**PROMPT:** Please reproduce the data in its entirety, word for word.

**SUPPLIED INFORMATION:**
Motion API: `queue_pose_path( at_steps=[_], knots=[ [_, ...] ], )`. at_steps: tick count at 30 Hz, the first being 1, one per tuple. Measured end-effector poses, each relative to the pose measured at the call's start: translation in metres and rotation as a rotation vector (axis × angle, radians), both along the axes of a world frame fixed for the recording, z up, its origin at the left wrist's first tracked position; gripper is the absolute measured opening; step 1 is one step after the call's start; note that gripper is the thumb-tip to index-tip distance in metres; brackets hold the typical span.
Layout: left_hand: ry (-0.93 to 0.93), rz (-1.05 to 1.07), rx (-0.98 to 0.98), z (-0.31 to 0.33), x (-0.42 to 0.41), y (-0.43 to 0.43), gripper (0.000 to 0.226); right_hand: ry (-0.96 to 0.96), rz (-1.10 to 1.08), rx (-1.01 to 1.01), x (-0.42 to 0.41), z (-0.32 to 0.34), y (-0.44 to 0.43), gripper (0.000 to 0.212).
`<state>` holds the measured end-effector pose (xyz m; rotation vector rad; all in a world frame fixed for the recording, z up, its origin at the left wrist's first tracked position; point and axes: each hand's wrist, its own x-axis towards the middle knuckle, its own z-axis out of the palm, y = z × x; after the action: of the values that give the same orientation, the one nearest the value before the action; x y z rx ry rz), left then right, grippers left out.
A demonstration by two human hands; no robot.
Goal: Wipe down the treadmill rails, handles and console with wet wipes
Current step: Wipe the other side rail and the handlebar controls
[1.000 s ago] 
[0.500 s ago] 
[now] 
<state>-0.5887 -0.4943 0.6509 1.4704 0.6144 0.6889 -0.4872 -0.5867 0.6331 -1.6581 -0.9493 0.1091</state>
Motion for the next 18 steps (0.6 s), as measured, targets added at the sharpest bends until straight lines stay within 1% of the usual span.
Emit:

**SOLUTION FOR THIS EXERCISE:**
Motion API: `queue_pose_path( at_steps=[_], knots=[ [_, ...] ], )`. at_steps: tick count at 30 Hz, the first being 1, one per tuple. Measured end-effector poses, each relative to the pose measured at the call's start: translation in metres and rotation as a rotation vector (axis × angle, radians), both along the axes of a world frame fixed for the recording, z up, its origin at the left wrist's first tracked position; gripper is the absolute measured opening; step 1 is one step after the call's start; note that gripper is the thumb-tip to index-tip distance in metres; brackets hold the typical span.
Layout: left_hand: ry (-0.93 to 0.93), rz (-1.05 to 1.07), rx (-0.98 to 0.98), z (-0.31 to 0.33), x (-0.42 to 0.41), y (-0.43 to 0.43), gripper (0.000 to 0.226); right_hand: ry (-0.96 to 0.96), rz (-1.10 to 1.08), rx (-1.01 to 1.01), x (-0.42 to 0.41), z (-0.32 to 0.34), y (-0.44 to 0.43), gripper (0.000 to 0.212).
`<state>` holds the measured end-effector pose (xyz m; rotation vector rad; all in a world frame fixed for the recording, z up, its origin at the left wrist's first tracked position; point and axes: each hand's wrist, its own x-axis towards the middle knuckle, its own z-axis out of the palm, y = z × x; after the action: of the values that give the same orientation, the one nearest the value before the action; x y z rx ry rz), left then right, grippers left out.
A demonstration by two human hands; no robot.
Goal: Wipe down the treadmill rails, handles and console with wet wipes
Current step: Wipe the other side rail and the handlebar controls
[1.000 s ago] 
[0.500 s ago] 
[now] 
<state>-0.5887 -0.4943 0.6509 1.4704 0.6144 0.6889 -0.4872 -0.5867 0.6331 -1.6581 -0.9493 0.1091</state>
Motion for the next 18 steps (0.6 s), as measured, targets added at the sharpest bends until straight lines stay within 1% of the usual span.
Emit:

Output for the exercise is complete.